*What is being asked*
Consider the listing below. Extract exactly the lines from the line containing "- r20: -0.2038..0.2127" to the line containing "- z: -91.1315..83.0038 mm", both included.

*Input records*
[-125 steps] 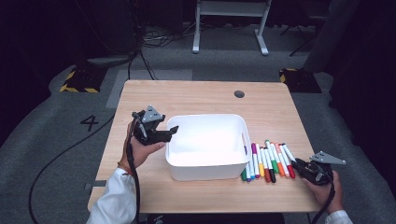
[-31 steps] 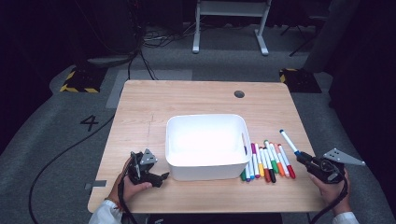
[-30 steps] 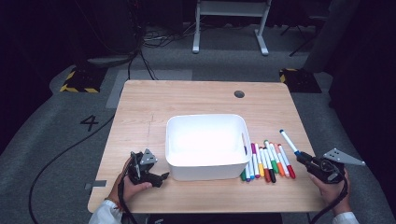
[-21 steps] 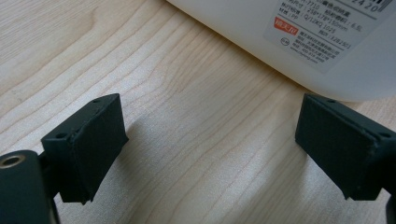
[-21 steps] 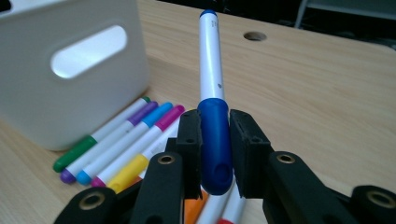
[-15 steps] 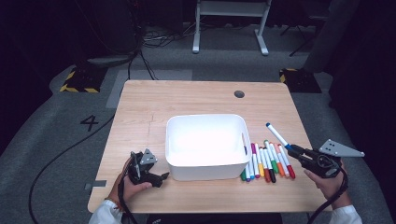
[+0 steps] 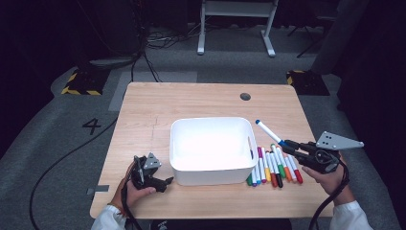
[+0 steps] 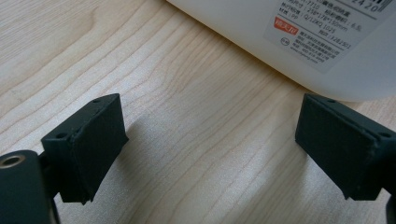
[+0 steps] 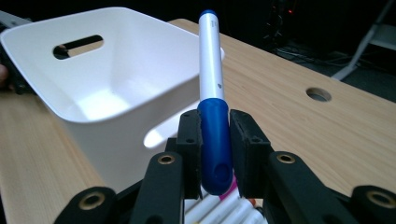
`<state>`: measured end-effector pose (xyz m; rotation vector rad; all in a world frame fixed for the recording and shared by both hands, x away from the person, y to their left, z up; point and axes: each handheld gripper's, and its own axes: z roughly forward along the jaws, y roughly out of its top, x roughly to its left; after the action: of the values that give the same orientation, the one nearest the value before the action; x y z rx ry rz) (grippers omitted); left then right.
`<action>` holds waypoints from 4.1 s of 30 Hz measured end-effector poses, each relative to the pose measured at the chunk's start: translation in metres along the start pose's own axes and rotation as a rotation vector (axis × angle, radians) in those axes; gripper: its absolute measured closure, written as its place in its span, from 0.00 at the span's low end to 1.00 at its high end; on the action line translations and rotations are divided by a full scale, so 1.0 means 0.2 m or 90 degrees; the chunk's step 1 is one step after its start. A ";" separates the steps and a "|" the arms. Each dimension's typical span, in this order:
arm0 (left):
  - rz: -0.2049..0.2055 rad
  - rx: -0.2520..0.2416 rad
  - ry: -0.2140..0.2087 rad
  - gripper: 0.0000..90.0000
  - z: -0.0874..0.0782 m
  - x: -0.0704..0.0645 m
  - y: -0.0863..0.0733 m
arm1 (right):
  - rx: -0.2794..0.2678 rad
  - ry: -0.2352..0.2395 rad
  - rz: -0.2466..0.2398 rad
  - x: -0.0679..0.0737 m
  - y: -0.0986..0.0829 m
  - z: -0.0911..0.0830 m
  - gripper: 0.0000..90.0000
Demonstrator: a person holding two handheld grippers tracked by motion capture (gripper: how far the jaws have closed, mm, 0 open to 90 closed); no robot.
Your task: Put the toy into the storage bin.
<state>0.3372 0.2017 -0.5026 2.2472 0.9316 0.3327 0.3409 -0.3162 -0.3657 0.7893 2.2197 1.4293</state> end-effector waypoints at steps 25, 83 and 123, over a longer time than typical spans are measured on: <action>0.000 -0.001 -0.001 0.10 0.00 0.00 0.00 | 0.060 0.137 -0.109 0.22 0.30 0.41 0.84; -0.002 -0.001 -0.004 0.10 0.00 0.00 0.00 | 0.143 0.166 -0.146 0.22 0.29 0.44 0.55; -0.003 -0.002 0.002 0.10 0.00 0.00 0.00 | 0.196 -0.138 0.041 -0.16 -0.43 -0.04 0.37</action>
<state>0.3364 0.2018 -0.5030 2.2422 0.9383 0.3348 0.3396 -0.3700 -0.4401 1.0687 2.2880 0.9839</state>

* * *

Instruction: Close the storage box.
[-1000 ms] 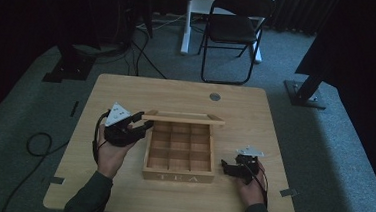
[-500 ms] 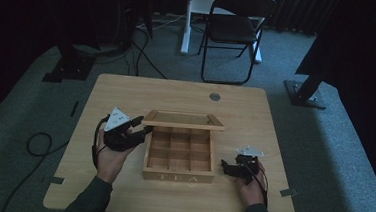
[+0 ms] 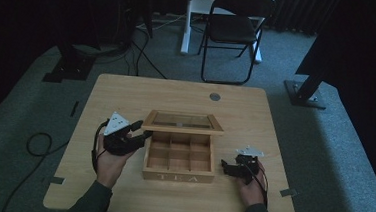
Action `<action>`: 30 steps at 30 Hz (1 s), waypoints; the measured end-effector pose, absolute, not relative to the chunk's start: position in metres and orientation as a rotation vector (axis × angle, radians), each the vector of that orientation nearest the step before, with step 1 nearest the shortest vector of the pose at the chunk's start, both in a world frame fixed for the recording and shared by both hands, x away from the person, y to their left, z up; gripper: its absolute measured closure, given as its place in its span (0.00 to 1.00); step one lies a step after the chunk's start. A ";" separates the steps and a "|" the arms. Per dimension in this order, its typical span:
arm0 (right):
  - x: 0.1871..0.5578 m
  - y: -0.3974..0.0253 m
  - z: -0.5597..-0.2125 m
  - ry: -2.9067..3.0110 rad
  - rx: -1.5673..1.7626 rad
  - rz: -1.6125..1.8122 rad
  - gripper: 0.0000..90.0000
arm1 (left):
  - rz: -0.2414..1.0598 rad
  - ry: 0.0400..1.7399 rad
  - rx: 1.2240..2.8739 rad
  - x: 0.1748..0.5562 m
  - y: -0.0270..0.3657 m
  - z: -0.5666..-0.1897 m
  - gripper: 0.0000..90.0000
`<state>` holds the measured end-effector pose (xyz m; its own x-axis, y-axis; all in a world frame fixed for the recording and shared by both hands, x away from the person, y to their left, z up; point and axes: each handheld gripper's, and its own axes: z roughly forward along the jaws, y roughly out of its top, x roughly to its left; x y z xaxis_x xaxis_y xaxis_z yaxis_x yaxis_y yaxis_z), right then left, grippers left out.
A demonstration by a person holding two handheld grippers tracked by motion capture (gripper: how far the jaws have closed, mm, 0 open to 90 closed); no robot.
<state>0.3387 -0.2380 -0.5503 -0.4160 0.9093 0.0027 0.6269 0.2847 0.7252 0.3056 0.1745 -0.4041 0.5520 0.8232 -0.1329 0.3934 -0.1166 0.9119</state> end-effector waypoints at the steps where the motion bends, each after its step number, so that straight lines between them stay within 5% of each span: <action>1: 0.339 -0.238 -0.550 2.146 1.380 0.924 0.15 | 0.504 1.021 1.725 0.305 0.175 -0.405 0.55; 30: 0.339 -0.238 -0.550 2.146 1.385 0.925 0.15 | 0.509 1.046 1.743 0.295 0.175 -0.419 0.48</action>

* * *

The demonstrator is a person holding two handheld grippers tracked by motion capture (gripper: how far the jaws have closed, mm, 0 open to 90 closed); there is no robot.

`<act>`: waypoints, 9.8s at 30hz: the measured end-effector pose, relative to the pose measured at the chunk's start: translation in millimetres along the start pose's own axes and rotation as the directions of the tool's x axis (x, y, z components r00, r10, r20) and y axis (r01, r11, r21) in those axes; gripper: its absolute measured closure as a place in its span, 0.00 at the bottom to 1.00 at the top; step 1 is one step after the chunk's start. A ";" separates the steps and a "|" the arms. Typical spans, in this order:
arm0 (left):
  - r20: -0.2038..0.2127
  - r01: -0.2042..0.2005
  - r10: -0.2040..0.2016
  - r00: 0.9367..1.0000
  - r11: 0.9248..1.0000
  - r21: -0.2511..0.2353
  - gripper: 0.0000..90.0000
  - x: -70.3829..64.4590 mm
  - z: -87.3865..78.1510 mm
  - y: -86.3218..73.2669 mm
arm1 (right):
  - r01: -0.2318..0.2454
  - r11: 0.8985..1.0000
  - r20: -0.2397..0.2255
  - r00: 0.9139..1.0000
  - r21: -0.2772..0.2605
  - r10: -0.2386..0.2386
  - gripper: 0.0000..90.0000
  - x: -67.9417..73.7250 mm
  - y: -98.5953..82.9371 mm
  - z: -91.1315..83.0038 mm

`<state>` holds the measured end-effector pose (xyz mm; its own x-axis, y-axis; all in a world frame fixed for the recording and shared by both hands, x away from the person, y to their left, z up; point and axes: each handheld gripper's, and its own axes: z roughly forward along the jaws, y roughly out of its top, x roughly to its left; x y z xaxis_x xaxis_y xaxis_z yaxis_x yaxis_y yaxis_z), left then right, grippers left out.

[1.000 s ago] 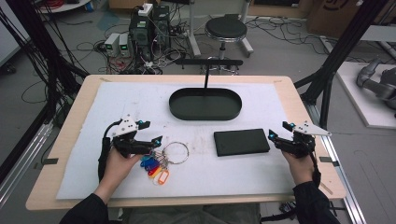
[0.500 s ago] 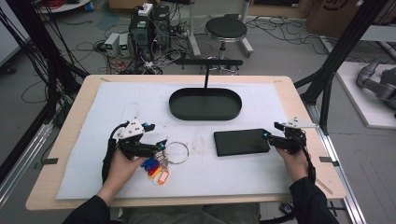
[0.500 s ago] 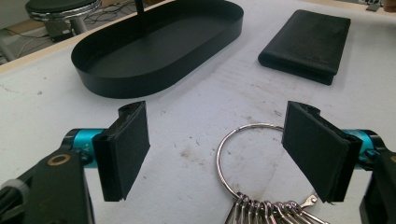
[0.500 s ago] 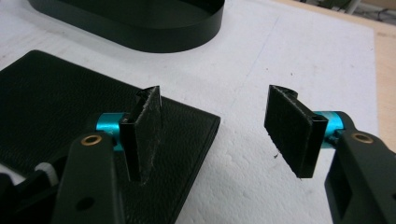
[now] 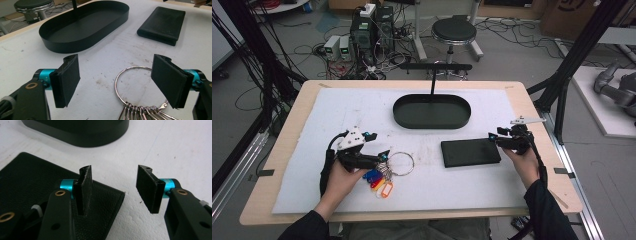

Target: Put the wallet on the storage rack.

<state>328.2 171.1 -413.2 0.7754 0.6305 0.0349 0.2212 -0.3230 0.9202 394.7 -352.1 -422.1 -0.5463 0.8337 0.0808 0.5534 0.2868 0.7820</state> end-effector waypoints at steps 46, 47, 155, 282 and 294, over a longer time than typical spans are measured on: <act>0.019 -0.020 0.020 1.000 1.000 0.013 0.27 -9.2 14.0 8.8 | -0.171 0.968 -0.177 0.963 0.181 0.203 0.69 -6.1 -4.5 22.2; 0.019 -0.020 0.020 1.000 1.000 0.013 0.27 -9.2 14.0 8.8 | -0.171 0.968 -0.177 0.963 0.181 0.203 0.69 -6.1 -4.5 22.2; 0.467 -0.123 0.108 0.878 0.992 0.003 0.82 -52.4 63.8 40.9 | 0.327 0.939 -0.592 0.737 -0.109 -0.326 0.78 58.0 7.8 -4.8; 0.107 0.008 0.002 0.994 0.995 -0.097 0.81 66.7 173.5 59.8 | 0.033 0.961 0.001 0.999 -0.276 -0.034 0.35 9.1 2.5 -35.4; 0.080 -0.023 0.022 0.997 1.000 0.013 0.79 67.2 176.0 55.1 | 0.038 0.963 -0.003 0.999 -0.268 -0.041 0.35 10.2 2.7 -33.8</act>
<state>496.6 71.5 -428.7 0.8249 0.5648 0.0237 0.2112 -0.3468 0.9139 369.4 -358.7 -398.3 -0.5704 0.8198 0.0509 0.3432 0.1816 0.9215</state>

*Reply to the exercise*
  - r20: -0.2038..0.2127
  - r01: -0.2042..0.2005
  - r10: -0.2040..0.2016
  - r00: 0.9367..1.0000
  - r11: 0.9248..1.0000
  - r21: -0.2511..0.2353
  - gripper: 0.0000..90.0000
  - x: -70.3829..64.4590 mm
  - z: -87.3865..78.1510 mm
  - y: -86.3218..73.2669 mm
arm1 (right):
  - r01: -0.2318..0.2454
  - r11: 0.8985..1.0000
  - r20: -0.2397..0.2255
  - r00: 0.9139..1.0000
  - r21: -0.2772..0.2605
  - r10: -0.2386..0.2386
  - gripper: 0.0000..90.0000
  - x: -67.9417..73.7250 mm
  - y: -98.5953..82.9371 mm
  - z: -91.1315..83.0038 mm

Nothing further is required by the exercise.